Entre Adán y Eva el acto de nombrar constituyó una función necesaria en su entorno, pero al mismo tiempo uno de los dos tuvo que ejercer la acción y función de describir lo nombrado. Estos procedimientos se complementan en sus interacciones, van ligados, pero no deben confundirse uno con otro. Además, es necesario un aprendizaje constante para captar el significado de estos conceptos. Pero Adán no participó en estas lecciones.

Platón también intentó abordar estos problemas en diferentes obras. Entre ellas destaca el diálogo Cratilo, donde se escenifica una discusión en torno al criterio para establecer la corrección de los nombres de las cosas. Para abordarlo, Sócrates discute la tesis convencionalista defendida por Hermógenes, relacionada con la exactitud o adecuación del nombre; pero también aparece su antítesis, la posición naturalista defendida por Cratilo.

Al refutar las tesis antitéticas acerca de la corrección de los nombres, Sócrates parece ubicarse en un lugar ambiguo y próximo al de los sofistas, al discutir la tesis convencionalista de Hermógenes desde argumentaciones naturalistas, pero también la naturalista de Cratilo desde argumentaciones convencionalistas. Así que tampoco se aclaran estas controversias. Entonces, el nombre y la descripción no funcionan como elementos similares, más bien desde ahí tienen diferentes naturalezas lingüísticas, evidentes en el análisis de los discursos. El nombre no tiene sentido en cuanto es nombrado sino en tanto se refiere a algo; se convierte en algo convencional, utilizado sólo para hacer referencia a algo específico.
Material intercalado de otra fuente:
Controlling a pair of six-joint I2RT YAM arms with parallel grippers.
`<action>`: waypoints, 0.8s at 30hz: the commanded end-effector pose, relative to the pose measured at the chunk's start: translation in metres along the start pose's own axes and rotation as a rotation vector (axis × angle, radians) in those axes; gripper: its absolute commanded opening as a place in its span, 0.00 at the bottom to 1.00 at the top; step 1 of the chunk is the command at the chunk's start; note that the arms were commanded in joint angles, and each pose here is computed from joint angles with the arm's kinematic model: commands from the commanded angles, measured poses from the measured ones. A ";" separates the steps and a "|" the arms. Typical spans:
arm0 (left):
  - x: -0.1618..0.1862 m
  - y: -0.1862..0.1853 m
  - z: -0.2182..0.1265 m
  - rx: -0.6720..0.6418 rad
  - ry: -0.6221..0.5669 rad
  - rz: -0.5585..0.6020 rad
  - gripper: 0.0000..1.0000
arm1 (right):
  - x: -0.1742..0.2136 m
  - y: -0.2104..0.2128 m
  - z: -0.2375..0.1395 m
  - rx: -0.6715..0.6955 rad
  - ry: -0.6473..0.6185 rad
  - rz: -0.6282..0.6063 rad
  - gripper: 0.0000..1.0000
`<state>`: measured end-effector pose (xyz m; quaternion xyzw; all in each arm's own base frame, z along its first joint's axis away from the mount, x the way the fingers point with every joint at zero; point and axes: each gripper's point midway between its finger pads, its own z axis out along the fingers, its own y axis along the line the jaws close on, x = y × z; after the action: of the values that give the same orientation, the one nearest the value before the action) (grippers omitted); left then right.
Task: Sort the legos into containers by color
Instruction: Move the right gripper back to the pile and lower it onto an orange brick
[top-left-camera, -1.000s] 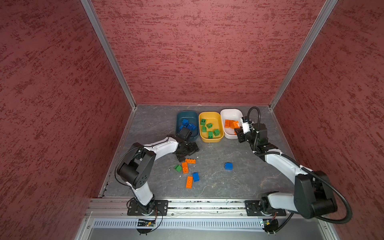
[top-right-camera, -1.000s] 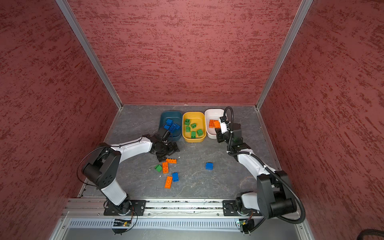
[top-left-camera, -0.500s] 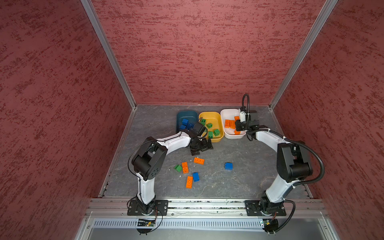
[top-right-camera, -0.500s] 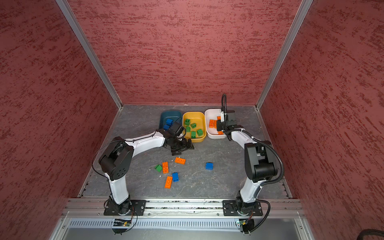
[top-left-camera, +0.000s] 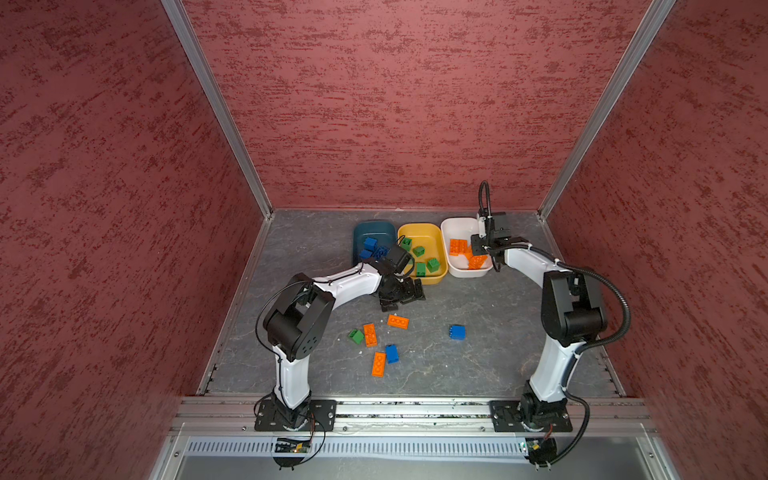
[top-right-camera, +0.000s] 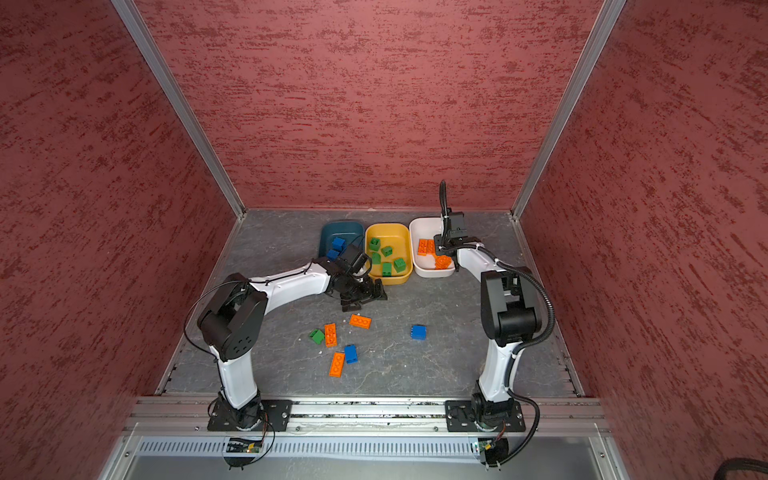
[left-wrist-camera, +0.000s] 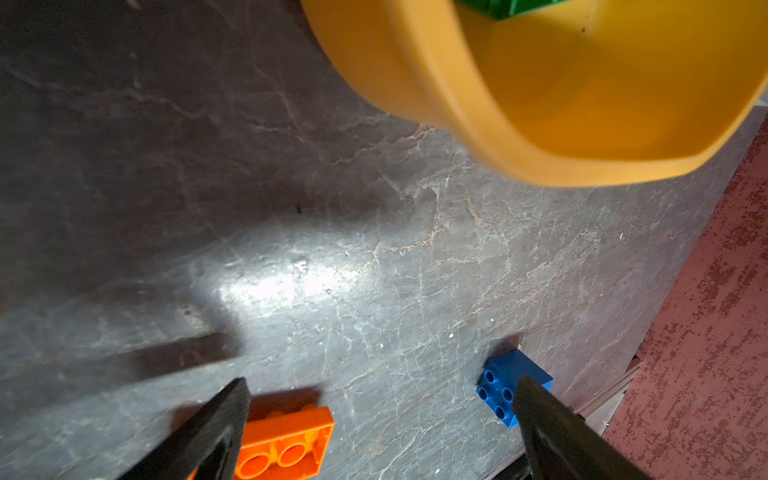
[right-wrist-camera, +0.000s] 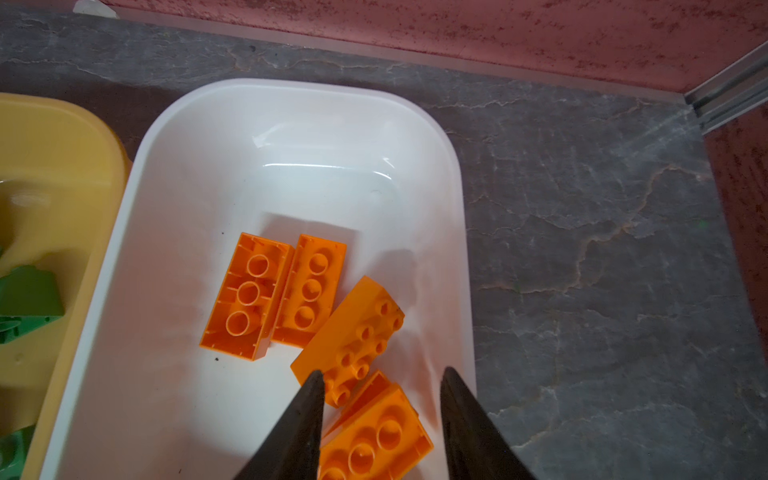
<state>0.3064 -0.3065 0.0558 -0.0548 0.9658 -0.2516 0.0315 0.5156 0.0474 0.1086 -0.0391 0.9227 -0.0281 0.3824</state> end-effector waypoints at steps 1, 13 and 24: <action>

Los nombres no tienen sentido propio, ya que necesitan elementos referenciales que al mismo tiempo constituyan parte de su significado. Esto es lo que plantea de manera más reciente el filósofo Saul Kripke, en su libro El nombrar y la necesidad (1980), en donde sostiene que “los nombres no poseen sentido”; la referencia es necesaria para que sea entendido. Kripke dio una teoría causal de la referencia, de acuerdo con la cual un nombre se refiere a un objeto en virtud de una conexión causal con el objeto, mediado entre una comunidad de hablantes. Nombrar tiene primacía en el desenvolvimiento cotidiano del individuo, dado que se comunican términos. De manera coloquial, podemos afirmar que las quesadillas no tienen por qué llevar queso.